For a novel so enraptured with connections, Suspects ends up being about the dissolution of a dream and the diminishment concomitant with aging. It can be read as a story about America, and I think Thomson would encourage that reading. My problem with the book is that it is more rewarding to think about and analyze than it is to read. Thomson’s prose ranges from staccato to florid, at times indulging in extended metaphors and at other moments sounding more like a beat reporter’s mailed-in story. This unevenness prevents a fluid reading of the novel and hampers one’s attempts to fully invest in the story. Instead, the reader is left admiring the imagination of the author rather than the content of his tale.

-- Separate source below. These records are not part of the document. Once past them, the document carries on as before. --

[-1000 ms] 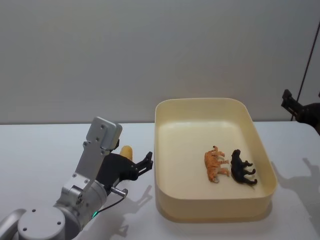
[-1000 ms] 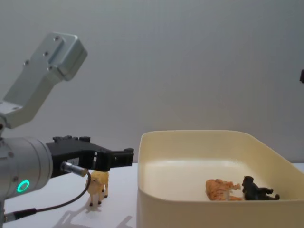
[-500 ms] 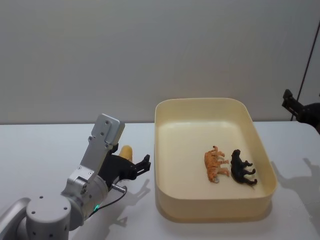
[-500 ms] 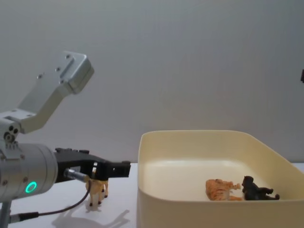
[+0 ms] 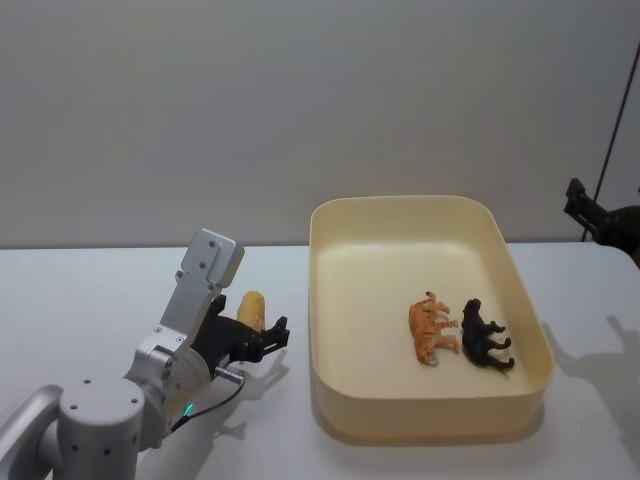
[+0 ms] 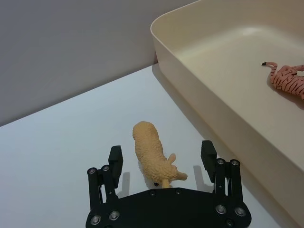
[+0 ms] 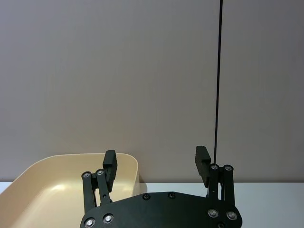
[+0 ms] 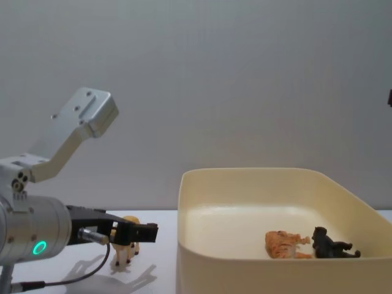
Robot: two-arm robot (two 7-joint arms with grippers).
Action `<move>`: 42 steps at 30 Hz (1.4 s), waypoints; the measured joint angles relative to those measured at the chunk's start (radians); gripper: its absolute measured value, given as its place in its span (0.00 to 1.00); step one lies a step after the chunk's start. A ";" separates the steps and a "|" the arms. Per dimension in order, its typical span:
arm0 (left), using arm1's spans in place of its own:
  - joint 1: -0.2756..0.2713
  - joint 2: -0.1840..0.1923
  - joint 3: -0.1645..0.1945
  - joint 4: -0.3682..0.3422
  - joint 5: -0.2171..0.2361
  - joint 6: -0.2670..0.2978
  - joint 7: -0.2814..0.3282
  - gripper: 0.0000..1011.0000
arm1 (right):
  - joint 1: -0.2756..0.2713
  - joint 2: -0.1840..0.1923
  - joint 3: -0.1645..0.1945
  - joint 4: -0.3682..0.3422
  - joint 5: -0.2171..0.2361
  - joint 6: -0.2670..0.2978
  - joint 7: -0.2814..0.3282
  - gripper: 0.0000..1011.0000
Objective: Pick up the toy alternately with two hands and place it into the central storage box.
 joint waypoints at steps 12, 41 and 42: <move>-0.034 -0.022 -0.008 0.073 -0.005 -0.002 -0.030 0.99 | 0.000 0.000 0.000 0.000 0.000 0.000 0.000 0.99; -0.052 -0.033 -0.013 0.106 0.005 -0.015 -0.053 0.32 | 0.000 0.000 0.000 0.000 0.000 0.000 0.000 0.99; -0.052 -0.033 -0.013 0.103 0.007 -0.016 -0.054 0.32 | 0.000 0.000 0.000 0.000 0.000 0.000 0.000 0.99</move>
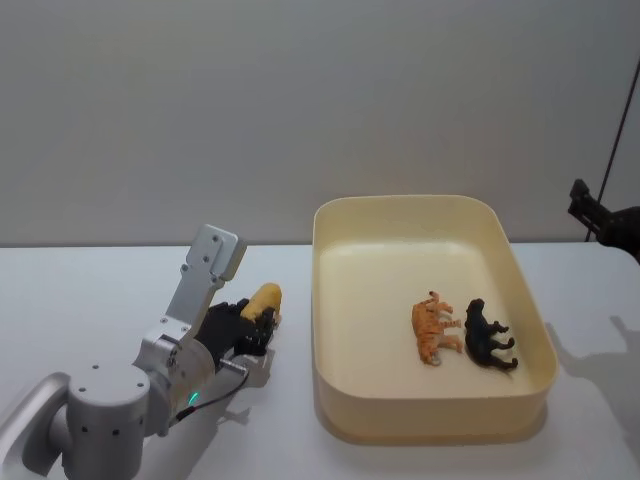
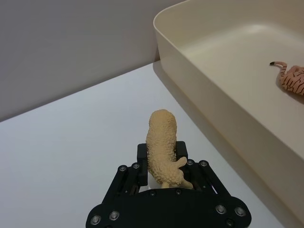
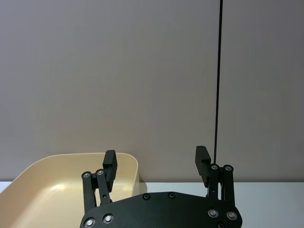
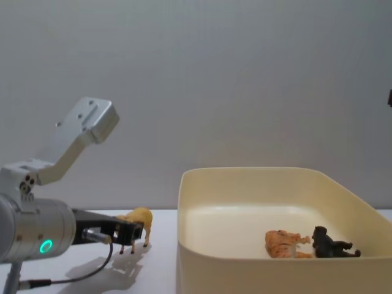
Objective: Pick up the toy alternately with two hands and place it into the central storage box.
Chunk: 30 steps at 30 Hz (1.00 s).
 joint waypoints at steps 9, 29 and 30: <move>-0.005 0.005 -0.004 -0.051 0.041 -0.014 0.004 0.32 | 0.000 0.000 0.000 0.000 0.000 0.000 0.000 0.99; -0.081 -0.017 -0.011 -0.090 0.130 -0.060 -0.110 0.32 | 0.000 0.000 0.000 0.000 0.000 0.000 0.000 0.99; -0.085 -0.018 -0.010 -0.088 0.133 -0.061 -0.120 0.32 | 0.000 0.000 0.000 0.000 0.000 0.000 0.000 0.99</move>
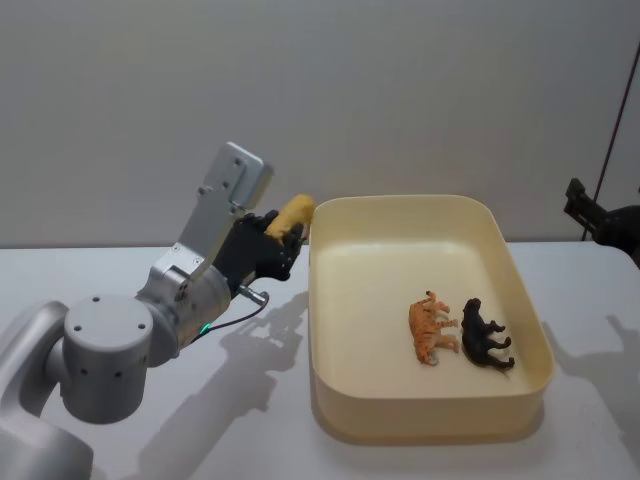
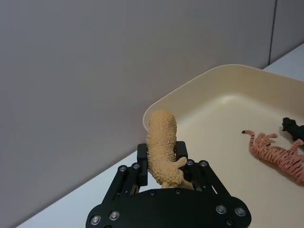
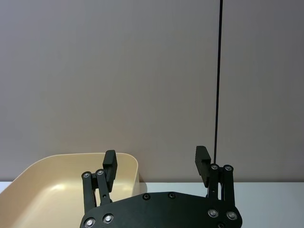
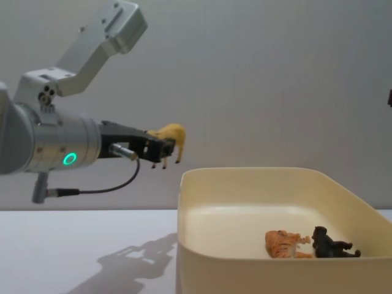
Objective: Pick up the toy alternately with two hands and place it into the central storage box.
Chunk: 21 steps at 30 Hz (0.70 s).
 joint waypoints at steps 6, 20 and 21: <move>-0.032 -0.013 0.007 0.023 0.026 -0.010 -0.085 0.32 | 0.000 0.000 0.000 0.000 0.000 0.000 0.000 0.99; -0.136 -0.069 0.039 0.151 0.115 -0.058 -0.273 0.32 | 0.000 0.000 0.000 0.000 0.000 0.000 0.000 0.99; -0.139 -0.072 0.040 0.156 0.118 -0.060 -0.279 0.32 | 0.000 0.000 0.000 0.000 0.000 0.000 0.000 0.99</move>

In an interview with the literary website (identity theory), Thomson discusses the differences in reader/viewer access between books and films. He says, “At the beginning of the age of film particularly and for some time there after and even now occasionally, you can have a film that just hits everybody in a way that the greatest novel never ever will be able to do.” In expanding the lives of its characters, Suspects tries to prolong that glorious moment of shared experience that film enables.

Instead, this promising but flawed book ends up pointing out the limitations of Thomson’s biographical form. Despite the author’s best efforts, all the connections between characters seem more like conspiracy theories, and by the end the reader is exhausted by the struggle of just trying to keep everything straight. Reading Suspects made me want to go back and watch the movies it celebrates. It also made me want to read a book that allowed me to immerse myself in it, rather than simply watch its flickering pyrotechnics on a too-small screen.